Thank you for stating a lot of my frustrations with the growing number of Cuusoo stories I see with less profanity than I have been able to manage recently. The rampant fanboism that seems to have taken over the community’s approach to Cuusoo (or at least to the most popularly publicized projects) tends to set my teeth a’grindin’ in frustration.
Oh, and Happy Birthday! TBB is one of my everyday morning check-ins to see what’s new in the world.
HAPPY BIRTHDAY BB! Live long & prosper.
Seven years already? That’s amazing. Happy Birthday.
Happy Birthday TBB. And let’s be honest…the site is at least 1/100th of a percent cooler now that I am here :-D
Happy birthday!
A big HAPPY BIRTHDAY from me as well! Seven years already, that’s amazing! Well done guys, keep up the good work!
Happy Birthday guys! It is actually my 27th birthday TODAY, so that’s pretty cool :)

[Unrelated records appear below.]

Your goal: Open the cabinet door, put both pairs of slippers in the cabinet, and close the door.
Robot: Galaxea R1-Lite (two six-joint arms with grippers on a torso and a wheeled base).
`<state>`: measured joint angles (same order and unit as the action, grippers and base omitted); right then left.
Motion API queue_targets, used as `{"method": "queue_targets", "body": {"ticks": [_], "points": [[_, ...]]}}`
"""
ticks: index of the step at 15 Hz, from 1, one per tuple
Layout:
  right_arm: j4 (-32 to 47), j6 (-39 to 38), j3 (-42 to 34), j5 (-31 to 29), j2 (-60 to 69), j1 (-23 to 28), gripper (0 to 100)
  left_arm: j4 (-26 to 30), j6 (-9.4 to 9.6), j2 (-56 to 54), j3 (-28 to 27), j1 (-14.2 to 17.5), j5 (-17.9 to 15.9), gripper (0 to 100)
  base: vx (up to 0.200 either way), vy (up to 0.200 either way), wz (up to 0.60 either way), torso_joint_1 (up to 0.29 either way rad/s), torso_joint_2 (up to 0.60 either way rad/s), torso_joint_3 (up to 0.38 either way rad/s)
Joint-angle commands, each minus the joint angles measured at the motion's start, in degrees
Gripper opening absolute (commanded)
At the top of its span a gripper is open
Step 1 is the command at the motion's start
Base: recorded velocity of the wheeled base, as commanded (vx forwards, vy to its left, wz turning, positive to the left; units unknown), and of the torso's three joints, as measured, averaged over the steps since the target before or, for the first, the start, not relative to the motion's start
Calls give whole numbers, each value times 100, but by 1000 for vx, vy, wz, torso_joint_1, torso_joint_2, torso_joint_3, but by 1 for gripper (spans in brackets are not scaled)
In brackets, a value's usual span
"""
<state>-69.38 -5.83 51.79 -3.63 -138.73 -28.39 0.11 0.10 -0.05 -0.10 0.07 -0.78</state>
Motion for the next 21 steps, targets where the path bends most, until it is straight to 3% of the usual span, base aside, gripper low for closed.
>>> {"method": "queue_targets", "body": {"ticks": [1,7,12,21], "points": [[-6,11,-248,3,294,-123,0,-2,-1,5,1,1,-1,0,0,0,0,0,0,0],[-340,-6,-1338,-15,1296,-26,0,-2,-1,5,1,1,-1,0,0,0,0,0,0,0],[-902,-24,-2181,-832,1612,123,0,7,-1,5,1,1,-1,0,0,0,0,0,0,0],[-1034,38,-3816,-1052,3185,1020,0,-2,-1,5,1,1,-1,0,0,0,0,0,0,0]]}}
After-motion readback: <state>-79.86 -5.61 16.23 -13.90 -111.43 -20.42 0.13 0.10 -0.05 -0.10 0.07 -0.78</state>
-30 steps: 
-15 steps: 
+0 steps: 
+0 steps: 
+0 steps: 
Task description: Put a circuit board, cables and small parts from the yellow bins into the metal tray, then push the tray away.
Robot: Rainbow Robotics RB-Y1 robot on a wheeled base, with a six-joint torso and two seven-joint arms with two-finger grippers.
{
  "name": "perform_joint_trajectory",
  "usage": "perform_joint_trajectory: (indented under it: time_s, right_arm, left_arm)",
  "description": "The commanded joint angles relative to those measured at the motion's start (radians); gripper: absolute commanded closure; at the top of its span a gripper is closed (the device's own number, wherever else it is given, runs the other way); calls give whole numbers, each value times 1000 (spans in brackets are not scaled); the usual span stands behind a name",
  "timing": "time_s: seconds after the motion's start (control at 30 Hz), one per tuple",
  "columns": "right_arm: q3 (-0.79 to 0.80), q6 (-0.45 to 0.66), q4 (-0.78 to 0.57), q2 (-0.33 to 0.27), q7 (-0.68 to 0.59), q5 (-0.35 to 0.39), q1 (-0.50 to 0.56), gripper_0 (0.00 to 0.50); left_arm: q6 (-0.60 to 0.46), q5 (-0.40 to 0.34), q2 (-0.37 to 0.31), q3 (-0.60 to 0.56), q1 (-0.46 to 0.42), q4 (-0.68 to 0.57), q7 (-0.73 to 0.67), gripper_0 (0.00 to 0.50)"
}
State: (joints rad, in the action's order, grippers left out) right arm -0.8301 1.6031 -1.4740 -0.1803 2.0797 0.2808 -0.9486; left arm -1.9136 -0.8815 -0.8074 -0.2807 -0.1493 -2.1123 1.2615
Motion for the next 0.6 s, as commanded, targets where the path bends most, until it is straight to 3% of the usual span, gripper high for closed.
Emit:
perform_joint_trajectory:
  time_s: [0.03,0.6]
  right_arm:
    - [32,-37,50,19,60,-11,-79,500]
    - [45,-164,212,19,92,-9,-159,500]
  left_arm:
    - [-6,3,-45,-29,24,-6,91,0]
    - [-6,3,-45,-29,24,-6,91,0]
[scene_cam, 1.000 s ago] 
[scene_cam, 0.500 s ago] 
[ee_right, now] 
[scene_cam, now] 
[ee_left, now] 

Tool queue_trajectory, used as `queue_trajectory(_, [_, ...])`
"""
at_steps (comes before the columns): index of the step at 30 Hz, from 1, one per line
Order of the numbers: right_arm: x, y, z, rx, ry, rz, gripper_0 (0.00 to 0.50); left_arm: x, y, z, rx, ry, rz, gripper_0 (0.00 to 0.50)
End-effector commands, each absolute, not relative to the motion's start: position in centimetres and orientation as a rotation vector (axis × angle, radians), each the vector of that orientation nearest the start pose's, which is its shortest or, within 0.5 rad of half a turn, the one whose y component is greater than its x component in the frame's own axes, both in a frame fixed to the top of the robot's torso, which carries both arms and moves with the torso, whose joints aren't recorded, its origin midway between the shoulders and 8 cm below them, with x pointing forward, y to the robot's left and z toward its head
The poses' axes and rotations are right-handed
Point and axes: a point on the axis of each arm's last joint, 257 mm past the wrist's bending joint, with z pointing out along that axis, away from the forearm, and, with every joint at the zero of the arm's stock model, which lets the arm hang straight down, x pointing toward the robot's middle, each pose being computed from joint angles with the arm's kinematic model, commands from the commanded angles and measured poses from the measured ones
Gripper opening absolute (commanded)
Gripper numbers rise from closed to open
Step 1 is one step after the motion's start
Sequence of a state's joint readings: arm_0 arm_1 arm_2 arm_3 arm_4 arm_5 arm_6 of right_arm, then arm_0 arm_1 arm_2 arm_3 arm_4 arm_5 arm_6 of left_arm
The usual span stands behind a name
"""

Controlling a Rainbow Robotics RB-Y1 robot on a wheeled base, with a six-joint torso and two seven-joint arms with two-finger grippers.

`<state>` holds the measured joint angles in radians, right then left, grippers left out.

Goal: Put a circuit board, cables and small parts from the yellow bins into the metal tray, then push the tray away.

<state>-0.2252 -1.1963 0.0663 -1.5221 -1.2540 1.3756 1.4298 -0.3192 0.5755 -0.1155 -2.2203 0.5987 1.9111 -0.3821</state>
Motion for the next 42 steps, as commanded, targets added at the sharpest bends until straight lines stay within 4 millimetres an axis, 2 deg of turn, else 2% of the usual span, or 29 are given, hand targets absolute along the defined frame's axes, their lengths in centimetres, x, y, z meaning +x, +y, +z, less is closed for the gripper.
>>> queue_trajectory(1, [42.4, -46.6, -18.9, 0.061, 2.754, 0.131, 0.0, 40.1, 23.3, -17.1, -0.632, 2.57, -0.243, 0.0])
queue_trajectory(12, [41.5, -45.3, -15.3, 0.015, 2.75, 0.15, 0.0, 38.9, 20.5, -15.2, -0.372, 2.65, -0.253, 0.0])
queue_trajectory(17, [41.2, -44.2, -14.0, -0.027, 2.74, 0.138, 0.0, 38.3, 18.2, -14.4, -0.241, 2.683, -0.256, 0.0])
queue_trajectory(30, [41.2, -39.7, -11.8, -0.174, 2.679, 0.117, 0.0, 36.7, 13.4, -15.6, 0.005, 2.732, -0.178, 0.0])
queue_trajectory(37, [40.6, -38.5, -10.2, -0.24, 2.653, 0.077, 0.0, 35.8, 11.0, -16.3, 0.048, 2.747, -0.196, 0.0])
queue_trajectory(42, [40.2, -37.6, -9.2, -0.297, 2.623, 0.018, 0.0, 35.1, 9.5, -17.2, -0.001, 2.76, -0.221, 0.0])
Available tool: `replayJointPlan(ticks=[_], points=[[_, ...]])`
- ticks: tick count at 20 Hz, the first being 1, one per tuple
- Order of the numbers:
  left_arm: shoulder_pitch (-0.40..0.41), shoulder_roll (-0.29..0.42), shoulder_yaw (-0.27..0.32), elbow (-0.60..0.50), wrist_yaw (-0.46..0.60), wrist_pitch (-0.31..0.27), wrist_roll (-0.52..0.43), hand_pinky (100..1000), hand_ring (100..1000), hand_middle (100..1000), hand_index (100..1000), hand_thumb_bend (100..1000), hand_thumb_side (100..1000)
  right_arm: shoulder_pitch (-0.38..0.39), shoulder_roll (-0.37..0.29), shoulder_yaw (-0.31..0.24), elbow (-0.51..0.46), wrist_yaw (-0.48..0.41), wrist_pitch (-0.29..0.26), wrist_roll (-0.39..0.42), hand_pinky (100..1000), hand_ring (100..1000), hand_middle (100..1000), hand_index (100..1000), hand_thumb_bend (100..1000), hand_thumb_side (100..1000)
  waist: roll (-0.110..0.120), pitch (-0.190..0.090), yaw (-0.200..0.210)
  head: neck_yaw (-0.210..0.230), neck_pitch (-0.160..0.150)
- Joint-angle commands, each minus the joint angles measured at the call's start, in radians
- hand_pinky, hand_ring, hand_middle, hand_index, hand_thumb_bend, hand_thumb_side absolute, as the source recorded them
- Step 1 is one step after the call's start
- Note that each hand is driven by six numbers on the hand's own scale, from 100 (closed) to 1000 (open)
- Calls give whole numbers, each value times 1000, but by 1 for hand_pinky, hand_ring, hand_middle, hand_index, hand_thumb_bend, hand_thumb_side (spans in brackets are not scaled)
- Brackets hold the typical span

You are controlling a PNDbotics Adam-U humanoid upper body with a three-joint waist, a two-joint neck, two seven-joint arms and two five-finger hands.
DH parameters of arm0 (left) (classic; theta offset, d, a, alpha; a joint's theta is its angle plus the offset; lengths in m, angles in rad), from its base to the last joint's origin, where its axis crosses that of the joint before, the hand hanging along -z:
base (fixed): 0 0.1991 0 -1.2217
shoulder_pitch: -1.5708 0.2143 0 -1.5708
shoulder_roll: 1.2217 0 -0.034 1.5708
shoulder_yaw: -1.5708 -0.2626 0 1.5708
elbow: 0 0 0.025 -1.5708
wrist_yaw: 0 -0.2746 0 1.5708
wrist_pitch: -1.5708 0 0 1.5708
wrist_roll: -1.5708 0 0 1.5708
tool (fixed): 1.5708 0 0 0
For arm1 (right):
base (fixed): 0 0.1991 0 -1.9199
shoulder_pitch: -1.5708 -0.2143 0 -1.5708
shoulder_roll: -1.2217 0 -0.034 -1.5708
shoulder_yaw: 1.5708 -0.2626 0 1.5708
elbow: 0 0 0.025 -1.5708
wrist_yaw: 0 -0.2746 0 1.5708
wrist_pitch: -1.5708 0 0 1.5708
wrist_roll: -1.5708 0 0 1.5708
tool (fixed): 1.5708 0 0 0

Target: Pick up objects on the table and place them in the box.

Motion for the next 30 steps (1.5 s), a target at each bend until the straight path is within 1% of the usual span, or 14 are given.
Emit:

Thanks for featuring one of my MOCs this year and I hope to be able to come up with contributions for many years to come. You guys are my favorite Lego blog by far!
Keep up the good work!
Happy Birthday!
I continue to read your blog every day.
While I do agree about the CUUSOO comments about IP based submissions, the sad fact is they get far more exposure than non IP based creations, out of the 6 submissions I have on Cuusoo the single IP based has about 4 times all 5 of my other original creations combined.